### WHAT IS REQUIRED
Reprint every entry, character for character.

───── EXTRACTED DATA

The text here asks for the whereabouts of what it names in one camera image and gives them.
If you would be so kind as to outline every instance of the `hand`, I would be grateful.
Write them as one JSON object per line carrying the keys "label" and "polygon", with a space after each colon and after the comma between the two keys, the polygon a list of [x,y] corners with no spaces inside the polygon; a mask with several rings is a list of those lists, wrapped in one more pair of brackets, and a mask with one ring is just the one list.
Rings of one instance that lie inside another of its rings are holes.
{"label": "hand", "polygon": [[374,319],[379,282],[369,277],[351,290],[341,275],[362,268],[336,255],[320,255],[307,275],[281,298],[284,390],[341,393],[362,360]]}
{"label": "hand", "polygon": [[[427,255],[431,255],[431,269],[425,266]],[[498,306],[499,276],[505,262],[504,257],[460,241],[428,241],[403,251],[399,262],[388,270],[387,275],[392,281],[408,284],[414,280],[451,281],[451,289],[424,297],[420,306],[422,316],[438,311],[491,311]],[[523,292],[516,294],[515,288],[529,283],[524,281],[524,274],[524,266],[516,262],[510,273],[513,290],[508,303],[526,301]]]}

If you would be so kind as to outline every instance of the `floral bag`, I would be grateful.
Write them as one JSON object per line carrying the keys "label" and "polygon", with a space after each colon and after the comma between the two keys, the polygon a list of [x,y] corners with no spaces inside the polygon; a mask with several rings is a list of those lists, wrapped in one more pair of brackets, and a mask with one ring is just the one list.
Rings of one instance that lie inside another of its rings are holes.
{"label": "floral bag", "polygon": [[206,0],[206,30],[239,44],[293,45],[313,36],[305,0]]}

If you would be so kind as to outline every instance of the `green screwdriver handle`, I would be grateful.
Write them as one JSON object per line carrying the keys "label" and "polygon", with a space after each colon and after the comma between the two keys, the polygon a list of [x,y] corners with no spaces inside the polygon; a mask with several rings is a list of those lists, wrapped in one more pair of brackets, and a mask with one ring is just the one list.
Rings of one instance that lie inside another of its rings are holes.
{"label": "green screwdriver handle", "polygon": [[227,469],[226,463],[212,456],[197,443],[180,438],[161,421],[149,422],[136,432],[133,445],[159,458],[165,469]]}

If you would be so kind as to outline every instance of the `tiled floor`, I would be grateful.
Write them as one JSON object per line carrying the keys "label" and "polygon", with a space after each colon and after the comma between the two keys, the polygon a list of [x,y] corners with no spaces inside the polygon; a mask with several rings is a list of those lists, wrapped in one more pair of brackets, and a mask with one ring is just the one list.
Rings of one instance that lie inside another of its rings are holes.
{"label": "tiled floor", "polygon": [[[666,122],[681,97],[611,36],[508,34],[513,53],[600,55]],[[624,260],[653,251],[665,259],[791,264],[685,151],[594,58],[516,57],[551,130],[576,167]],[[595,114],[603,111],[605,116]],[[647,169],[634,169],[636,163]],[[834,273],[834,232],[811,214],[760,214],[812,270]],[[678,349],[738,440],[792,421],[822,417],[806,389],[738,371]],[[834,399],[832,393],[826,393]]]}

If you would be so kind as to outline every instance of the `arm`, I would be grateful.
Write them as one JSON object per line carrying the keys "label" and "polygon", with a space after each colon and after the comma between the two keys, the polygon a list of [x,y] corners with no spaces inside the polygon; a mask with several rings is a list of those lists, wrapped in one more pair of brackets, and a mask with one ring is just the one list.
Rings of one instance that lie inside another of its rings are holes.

──────────

### TASK RESPONSE
The text here asks for the whereabouts of what it names in one camera image and gives them.
If you would be so kind as to outline every instance of the `hand`, I would be grateful.
Write them as one JSON object per line carrying the keys "label" and "polygon", with a space after each colon and after the comma between the two keys, the polygon a list of [x,y] corners with no spaces inside the polygon; a mask with several rings is a list of those lists, wrapped in one more pair of brackets, and a mask with one ring is just the one list.
Rings of one instance that lie inside another of its rings are holes.
{"label": "hand", "polygon": [[374,319],[379,282],[369,277],[351,290],[341,275],[362,268],[336,255],[320,255],[307,275],[281,298],[284,390],[341,393],[362,360]]}
{"label": "hand", "polygon": [[[427,255],[431,255],[431,269],[425,266]],[[498,306],[499,276],[505,262],[504,257],[460,241],[428,241],[403,251],[399,262],[388,270],[387,275],[392,281],[408,284],[414,280],[451,281],[451,289],[424,297],[420,306],[422,316],[438,311],[491,311]],[[523,292],[516,294],[515,288],[529,283],[524,281],[524,274],[524,266],[516,262],[510,273],[513,290],[508,303],[526,301]]]}

If you would be so kind as to outline every instance of the `floral bag`, I would be grateful.
Write them as one JSON object per line carrying the keys "label" and "polygon", with a space after each colon and after the comma between the two keys, the polygon a list of [x,y] corners with no spaces inside the polygon; a mask with several rings is a list of those lists, wrapped in one more pair of brackets, and a mask with one ring is just the one list.
Rings of one instance that lie inside another of its rings are holes.
{"label": "floral bag", "polygon": [[206,0],[206,30],[239,44],[293,45],[313,36],[305,0]]}

If you would be so kind as to outline every instance of the `green screwdriver handle`, I would be grateful.
Write them as one JSON object per line carrying the keys "label" and "polygon", with a space after each colon and after the comma between the two keys, the polygon a list of [x,y] corners with no spaces inside the polygon; a mask with several rings is a list of those lists, wrapped in one more pair of brackets, and a mask with one ring is just the one list.
Rings of one instance that lie inside another of its rings are holes.
{"label": "green screwdriver handle", "polygon": [[227,469],[226,463],[212,456],[197,443],[180,438],[161,421],[149,422],[136,432],[133,445],[159,458],[165,469]]}

If you would be so kind as to outline every instance of the `tiled floor`, I would be grateful.
Write them as one JSON object per line carrying the keys "label" and "polygon", with a space after each colon and after the comma between the two keys, the polygon a list of [x,y] corners with no spaces inside the polygon; a mask with several rings is a list of those lists, wrapped in one more pair of brackets, and a mask with one ring is just the one list.
Rings of one instance that lie inside another of its rings are holes.
{"label": "tiled floor", "polygon": [[[666,122],[681,97],[611,36],[508,34],[513,53],[600,55]],[[624,260],[653,251],[665,259],[791,264],[685,151],[594,58],[516,57],[551,130],[576,167]],[[595,114],[603,111],[605,116]],[[647,169],[634,169],[636,163]],[[834,273],[834,232],[811,214],[760,214],[812,270]],[[678,349],[738,440],[792,421],[822,417],[806,389],[738,371]],[[834,399],[832,393],[826,393]]]}

If you would be so kind as to outline every instance of the `arm`, I would be grateful.
Write them as one JSON object per line carrying the keys "label" and "polygon", with a space after each colon and after the comma between the two keys, the polygon a list of [x,y] corners with no spaces inside the polygon; a mask with several rings is a list of those lists, wrapped in one more pair of brackets, and a mask with one ring is just the one list.
Rings of one instance that lie inside another of its rings are holes.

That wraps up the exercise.